┌─ Data provided

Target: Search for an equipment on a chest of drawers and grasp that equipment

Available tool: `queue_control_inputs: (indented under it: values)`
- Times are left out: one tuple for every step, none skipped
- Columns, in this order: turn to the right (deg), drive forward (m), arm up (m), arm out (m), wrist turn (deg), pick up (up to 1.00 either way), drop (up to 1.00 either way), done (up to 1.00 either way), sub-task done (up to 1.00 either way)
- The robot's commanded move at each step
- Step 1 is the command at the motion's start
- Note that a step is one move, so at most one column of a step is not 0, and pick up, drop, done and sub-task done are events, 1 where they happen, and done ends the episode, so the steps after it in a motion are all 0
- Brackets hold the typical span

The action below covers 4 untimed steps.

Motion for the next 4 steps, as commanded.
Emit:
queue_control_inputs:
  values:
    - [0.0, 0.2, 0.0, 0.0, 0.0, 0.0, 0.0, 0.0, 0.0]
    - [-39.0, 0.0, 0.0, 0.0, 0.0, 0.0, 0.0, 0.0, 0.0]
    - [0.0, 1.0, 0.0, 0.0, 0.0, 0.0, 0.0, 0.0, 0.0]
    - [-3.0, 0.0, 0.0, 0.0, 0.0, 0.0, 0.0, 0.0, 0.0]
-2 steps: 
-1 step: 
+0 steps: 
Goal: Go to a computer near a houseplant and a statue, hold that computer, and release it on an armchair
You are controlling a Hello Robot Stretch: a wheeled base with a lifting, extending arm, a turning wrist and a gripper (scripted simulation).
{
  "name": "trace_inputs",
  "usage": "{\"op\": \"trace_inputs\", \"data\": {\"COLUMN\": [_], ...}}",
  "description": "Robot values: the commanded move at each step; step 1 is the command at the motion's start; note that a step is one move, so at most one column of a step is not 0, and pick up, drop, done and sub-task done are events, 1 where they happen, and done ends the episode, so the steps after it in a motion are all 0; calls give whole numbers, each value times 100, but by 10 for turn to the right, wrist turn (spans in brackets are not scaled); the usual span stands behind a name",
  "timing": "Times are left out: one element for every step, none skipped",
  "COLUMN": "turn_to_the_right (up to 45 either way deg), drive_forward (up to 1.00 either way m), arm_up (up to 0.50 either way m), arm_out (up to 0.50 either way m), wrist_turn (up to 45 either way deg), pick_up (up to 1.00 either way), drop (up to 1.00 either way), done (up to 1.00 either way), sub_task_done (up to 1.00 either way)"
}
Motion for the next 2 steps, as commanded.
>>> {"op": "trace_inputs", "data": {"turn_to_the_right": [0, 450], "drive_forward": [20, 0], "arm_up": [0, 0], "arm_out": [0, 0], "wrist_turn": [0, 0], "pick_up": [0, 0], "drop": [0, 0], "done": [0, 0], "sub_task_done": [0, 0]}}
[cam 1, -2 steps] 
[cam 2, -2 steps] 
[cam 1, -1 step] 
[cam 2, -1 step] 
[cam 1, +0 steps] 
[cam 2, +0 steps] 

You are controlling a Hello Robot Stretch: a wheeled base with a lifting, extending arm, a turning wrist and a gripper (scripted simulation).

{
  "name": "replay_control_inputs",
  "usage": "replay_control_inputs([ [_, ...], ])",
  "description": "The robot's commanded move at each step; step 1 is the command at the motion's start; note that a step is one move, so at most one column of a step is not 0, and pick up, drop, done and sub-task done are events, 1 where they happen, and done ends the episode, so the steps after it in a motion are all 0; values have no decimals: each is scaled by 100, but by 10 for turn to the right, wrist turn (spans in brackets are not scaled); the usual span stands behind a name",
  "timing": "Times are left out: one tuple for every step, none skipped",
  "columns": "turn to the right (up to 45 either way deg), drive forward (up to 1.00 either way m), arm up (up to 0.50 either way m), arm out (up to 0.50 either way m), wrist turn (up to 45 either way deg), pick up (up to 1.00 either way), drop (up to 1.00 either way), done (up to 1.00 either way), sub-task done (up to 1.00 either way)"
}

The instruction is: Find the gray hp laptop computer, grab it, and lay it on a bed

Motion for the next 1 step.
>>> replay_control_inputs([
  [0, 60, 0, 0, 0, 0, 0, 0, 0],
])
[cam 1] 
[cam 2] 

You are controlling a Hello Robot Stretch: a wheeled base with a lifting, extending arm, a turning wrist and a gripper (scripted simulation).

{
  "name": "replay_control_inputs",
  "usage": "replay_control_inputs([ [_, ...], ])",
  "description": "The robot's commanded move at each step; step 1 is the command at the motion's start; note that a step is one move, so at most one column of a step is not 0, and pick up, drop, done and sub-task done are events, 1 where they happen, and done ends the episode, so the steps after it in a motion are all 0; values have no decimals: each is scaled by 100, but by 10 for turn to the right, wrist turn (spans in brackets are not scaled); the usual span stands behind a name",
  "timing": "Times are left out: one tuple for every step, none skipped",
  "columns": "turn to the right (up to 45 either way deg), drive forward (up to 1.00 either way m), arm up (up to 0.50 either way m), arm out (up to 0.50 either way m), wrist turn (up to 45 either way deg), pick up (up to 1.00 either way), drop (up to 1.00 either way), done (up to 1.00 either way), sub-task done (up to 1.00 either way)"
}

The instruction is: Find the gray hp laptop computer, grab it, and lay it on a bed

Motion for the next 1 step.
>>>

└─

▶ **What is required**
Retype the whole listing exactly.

▶ **Reply**
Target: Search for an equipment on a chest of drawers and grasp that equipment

Available tool: `queue_control_inputs: (indented under it: values)`
- Times are left out: one tuple for every step, none skipped
- Columns, in this order: turn to the right (deg), drive forward (m), arm up (m), arm out (m), wrist turn (deg), pick up (up to 1.00 either way), drop (up to 1.00 either way), done (up to 1.00 either way), sub-task done (up to 1.00 either way)
- The robot's commanded move at each step
- Step 1 is the command at the motion's start
- Note that a step is one move, so at most one column of a step is not 0, and pick up, drop, done and sub-task done are events, 1 where they happen, and done ends the episode, so the steps after it in a motion are all 0
- Brackets hold the typical span

The action below covers 4 untimed steps.

Motion for the next 4 steps, as commanded.
Emit:
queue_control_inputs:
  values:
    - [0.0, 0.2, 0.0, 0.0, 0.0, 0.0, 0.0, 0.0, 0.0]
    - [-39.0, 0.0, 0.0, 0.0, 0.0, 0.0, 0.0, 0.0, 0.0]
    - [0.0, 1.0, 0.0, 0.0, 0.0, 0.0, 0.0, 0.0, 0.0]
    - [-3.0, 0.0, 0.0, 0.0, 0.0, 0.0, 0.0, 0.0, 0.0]
-2 steps: 
-1 step: 
+0 steps: 
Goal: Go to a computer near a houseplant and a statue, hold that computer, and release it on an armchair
You are controlling a Hello Robot Stretch: a wheeled base with a lifting, extending arm, a turning wrist and a gripper (scripted simulation).
{
  "name": "trace_inputs",
  "usage": "{\"op\": \"trace_inputs\", \"data\": {\"COLUMN\": [_], ...}}",
  "description": "Robot values: the commanded move at each step; step 1 is the command at the motion's start; note that a step is one move, so at most one column of a step is not 0, and pick up, drop, done and sub-task done are events, 1 where they happen, and done ends the episode, so the steps after it in a motion are all 0; calls give whole numbers, each value times 100, but by 10 for turn to the right, wrist turn (spans in brackets are not scaled); the usual span stands behind a name",
  "timing": "Times are left out: one element for every step, none skipped",
  "COLUMN": "turn_to_the_right (up to 45 either way deg), drive_forward (up to 1.00 either way m), arm_up (up to 0.50 either way m), arm_out (up to 0.50 either way m), wrist_turn (up to 45 either way deg), pick_up (up to 1.00 either way), drop (up to 1.00 either way), done (up to 1.00 either way), sub_task_done (up to 1.00 either way)"
}
Motion for the next 2 steps, as commanded.
>>> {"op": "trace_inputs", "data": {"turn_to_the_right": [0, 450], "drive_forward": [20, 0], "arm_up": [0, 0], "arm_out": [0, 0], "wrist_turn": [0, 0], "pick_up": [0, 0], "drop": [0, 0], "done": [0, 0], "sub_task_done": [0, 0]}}
[cam 1, -2 steps] 
[cam 2, -2 steps] 
[cam 1, -1 step] 
[cam 2, -1 step] 
[cam 1, +0 steps] 
[cam 2, +0 steps] 

You are controlling a Hello Robot Stretch: a wheeled base with a lifting, extending arm, a turning wrist and a gripper (scripted simulation).

{
  "name": "replay_control_inputs",
  "usage": "replay_control_inputs([ [_, ...], ])",
  "description": "The robot's commanded move at each step; step 1 is the command at the motion's start; note that a step is one move, so at most one column of a step is not 0, and pick up, drop, done and sub-task done are events, 1 where they happen, and done ends the episode, so the steps after it in a motion are all 0; values have no decimals: each is scaled by 100, but by 10 for turn to the right, wrist turn (spans in brackets are not scaled); the usual span stands behind a name",
  "timing": "Times are left out: one tuple for every step, none skipped",
  "columns": "turn to the right (up to 45 either way deg), drive forward (up to 1.00 either way m), arm up (up to 0.50 either way m), arm out (up to 0.50 either way m), wrist turn (up to 45 either way deg), pick up (up to 1.00 either way), drop (up to 1.00 either way), done (up to 1.00 either way), sub-task done (up to 1.00 either way)"
}

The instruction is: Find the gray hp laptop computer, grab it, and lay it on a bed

Motion for the next 1 step.
>>> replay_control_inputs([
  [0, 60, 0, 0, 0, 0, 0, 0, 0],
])
[cam 1] 
[cam 2] 

You are controlling a Hello Robot Stretch: a wheeled base with a lifting, extending arm, a turning wrist and a gripper (scripted simulation).

{
  "name": "replay_control_inputs",
  "usage": "replay_control_inputs([ [_, ...], ])",
  "description": "The robot's commanded move at each step; step 1 is the command at the motion's start; note that a step is one move, so at most one column of a step is not 0, and pick up, drop, done and sub-task done are events, 1 where they happen, and done ends the episode, so the steps after it in a motion are all 0; values have no decimals: each is scaled by 100, but by 10 for turn to the right, wrist turn (spans in brackets are not scaled); the usual span stands behind a name",
  "timing": "Times are left out: one tuple for every step, none skipped",
  "columns": "turn to the right (up to 45 either way deg), drive forward (up to 1.00 either way m), arm up (up to 0.50 either way m), arm out (up to 0.50 either way m), wrist turn (up to 45 either way deg), pick up (up to 1.00 either way), drop (up to 1.00 either way), done (up to 1.00 either way), sub-task done (up to 1.00 either way)"
}

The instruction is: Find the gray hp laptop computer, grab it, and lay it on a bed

Motion for the next 1 step.
>>>

There's nothing left to add to the output.